Karen Hammond. photo / supplied
Karen Hammond. photo / supplied

Woman wins $168k damages for offensive cake fallout

A NEW Zealand woman who baked an offensive cake about her former employers has been awarded more than $168,000 in damages following a Facebook breach of privacy and "loss of dignity".

During a Human Rights Tribunal hearing last December, former NZ Credit Union Baywide (NZCU) employee Karen Hammond claimed her former bosses breached her privacy when NZCU took a screenshot of the offending cake from her Facebook page and distributed it to recruitment agencies.

Ms Hammond left the company in March 2012 and five days later baked the frosty dessert for her workmate, whom she believed had been constructively fired from the company.
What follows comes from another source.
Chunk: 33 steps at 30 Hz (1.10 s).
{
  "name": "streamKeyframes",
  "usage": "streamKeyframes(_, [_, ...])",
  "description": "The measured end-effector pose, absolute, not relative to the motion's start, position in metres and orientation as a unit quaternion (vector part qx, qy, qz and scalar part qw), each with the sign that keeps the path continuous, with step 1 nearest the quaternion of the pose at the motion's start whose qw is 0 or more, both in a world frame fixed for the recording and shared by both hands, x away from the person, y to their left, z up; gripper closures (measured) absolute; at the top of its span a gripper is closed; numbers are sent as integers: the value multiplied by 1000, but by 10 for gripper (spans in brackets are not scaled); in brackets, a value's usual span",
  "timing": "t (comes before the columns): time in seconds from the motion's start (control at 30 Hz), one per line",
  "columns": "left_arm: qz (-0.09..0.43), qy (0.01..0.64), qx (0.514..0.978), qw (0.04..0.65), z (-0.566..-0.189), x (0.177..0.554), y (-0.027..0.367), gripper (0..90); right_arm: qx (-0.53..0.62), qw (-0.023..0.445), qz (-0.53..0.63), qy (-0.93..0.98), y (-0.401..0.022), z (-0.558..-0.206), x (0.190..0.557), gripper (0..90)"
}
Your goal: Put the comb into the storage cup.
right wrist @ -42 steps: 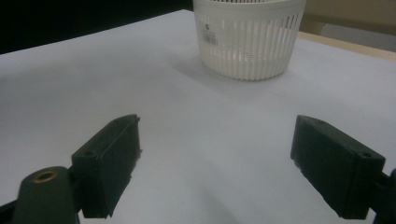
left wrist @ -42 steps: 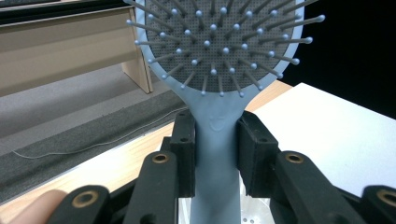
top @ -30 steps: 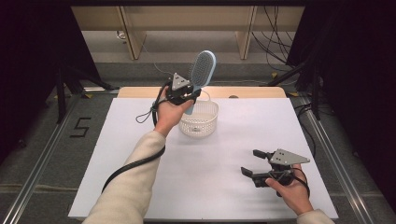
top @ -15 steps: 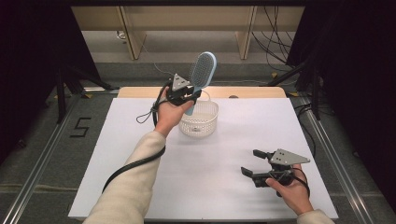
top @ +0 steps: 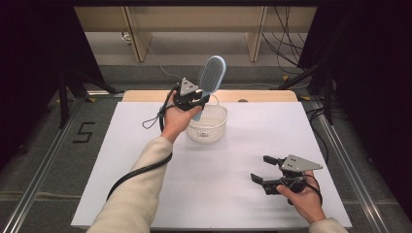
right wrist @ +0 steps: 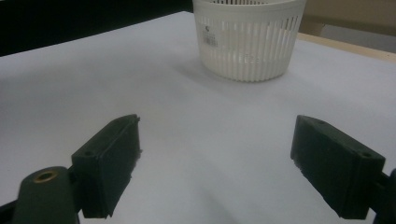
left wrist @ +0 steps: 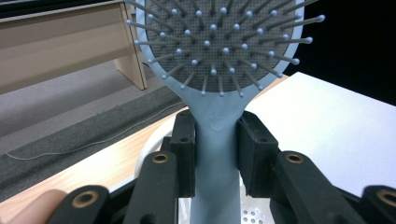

The fruit and chocolate chunk cake, with "Credit Union Baywide f*** you" and "c***s" in pink icing, was taken to a dinner party of ten friends and an image uploaded to social media.

Once NZCU executives obtained a copy of the photo it was distributed to recruitment agencies and Miss Hammond's new employer, Financepoint, with a request she be sacked.

Ms Hammond, who represented herself during the hearing, was on Monday awarded $168,070.88 in damages following the release of chairman Roger Haines and tribunal members Wendy Gilchrist and Brian Neeson's decision.

"The Tribunal is that it is satisfied on the balance of probabilities that an action of NZCU Baywide was an interference with the privacy of Ms Hammond," the decision read.

"Baywide interfered with the privacy of Ms Hammond by disclosing personal information about her."

Damages of $98,000 were awarded for humiliation, loss of dignity and injury to feelings, and $38,350 was awarded for lost income, and being a pecuniary loss suffered as a result of the interference.

Damages of $15,543.10 were awarded for pecuniary loss in the form of legal expenses, while $16,177.78 was awarded for the loss of a benefit Ms Hammond might reasonably have expected to obtain.

An order was also made that Baywide be restrained from continuing or repeating the interference, or from engaging in, or causing or permitting others to engage in, conduct of the same kind.

Baywide is also forced to send a retraction of an April 12, 2012 email warning about Ms Hammond along with a copy of the decision to Red Consulting Group, Able Personnel, Adecco and Grow HR.

Baywide was also ordered to request that the email sent by Baywide human resource manger Louise Alexandra and any screenshot of the cake sent by her and any copy be deleted.

A report is also to be provided to the Tribunal and to Ms Hammond detailing the steps taken in compliance with this order and the responses received by NZCU Baywide.

An order was also made that Baywide CEO Gavin Earle forward to all members of staff a retraction of his April 13, 2012 email about the dispute along with an apology to Ms Hammond.

Baywide, in conjunction with the Privacy Commissioner and at its own expense, will also provide training to its management staff in relation to their and the company's obligations under the Privacy Act 1993 in order to ensure they are aware of these obligations.